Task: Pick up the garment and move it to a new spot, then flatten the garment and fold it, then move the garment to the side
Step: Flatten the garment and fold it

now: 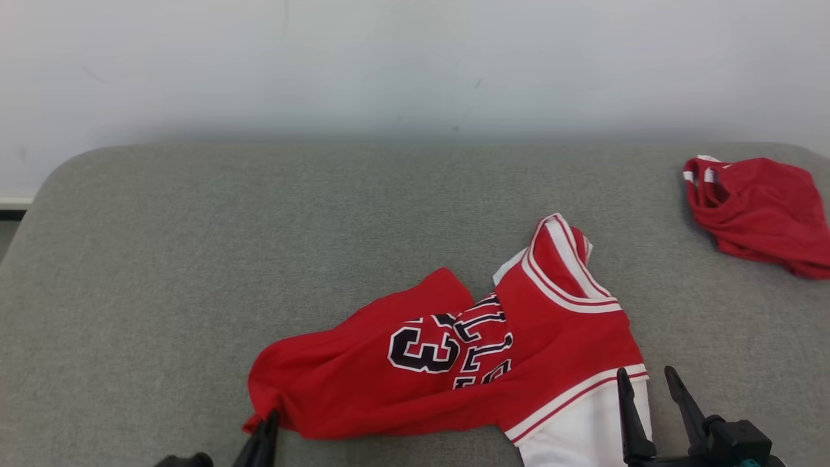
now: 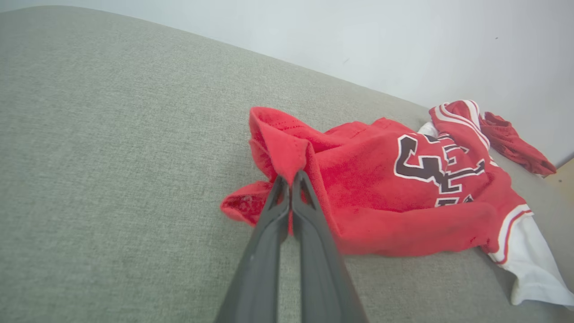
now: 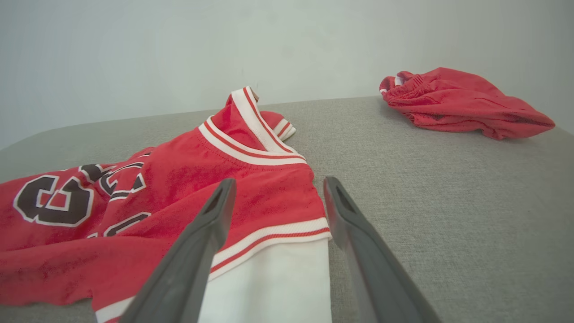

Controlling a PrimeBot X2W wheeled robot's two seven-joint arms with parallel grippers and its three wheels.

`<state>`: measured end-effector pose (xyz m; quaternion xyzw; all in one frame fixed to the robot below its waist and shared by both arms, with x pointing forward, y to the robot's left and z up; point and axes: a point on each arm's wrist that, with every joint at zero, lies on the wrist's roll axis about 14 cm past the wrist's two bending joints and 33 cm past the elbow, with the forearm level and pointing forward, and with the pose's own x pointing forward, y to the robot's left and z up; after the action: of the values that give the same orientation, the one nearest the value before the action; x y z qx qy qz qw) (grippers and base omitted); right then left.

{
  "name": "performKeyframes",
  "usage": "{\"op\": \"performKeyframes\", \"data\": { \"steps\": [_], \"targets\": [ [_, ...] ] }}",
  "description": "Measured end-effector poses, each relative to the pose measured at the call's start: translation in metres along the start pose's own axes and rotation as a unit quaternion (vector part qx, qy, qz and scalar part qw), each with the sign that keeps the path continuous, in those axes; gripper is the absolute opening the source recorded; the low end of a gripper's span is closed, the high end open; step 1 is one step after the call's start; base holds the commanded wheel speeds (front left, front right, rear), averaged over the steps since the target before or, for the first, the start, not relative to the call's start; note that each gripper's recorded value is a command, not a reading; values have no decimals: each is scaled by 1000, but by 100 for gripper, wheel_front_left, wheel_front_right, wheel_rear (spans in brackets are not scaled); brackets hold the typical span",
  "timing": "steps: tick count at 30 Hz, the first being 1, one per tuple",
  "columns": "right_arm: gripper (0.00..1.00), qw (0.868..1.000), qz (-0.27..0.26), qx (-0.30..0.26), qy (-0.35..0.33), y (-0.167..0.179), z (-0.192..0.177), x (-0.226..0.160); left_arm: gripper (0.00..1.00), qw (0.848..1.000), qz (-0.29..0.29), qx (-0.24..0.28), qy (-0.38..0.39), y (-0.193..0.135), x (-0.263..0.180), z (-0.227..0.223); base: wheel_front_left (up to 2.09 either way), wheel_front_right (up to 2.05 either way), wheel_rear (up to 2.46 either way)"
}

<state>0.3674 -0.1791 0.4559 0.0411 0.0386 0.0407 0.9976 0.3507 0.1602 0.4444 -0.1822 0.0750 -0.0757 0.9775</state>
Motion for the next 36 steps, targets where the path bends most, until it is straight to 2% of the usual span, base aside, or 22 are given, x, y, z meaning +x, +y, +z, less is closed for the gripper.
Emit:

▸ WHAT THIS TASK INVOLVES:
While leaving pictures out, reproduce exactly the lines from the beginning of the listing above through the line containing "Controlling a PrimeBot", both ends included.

▸ ANSWER AREA:
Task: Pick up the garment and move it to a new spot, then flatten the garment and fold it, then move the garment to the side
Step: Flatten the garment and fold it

now: 
now: 
now: 

Controlling a PrimeBot X2W wheeled robot's two seven-joint arms with parallel grippers and its three wheels.

The full output has already been given.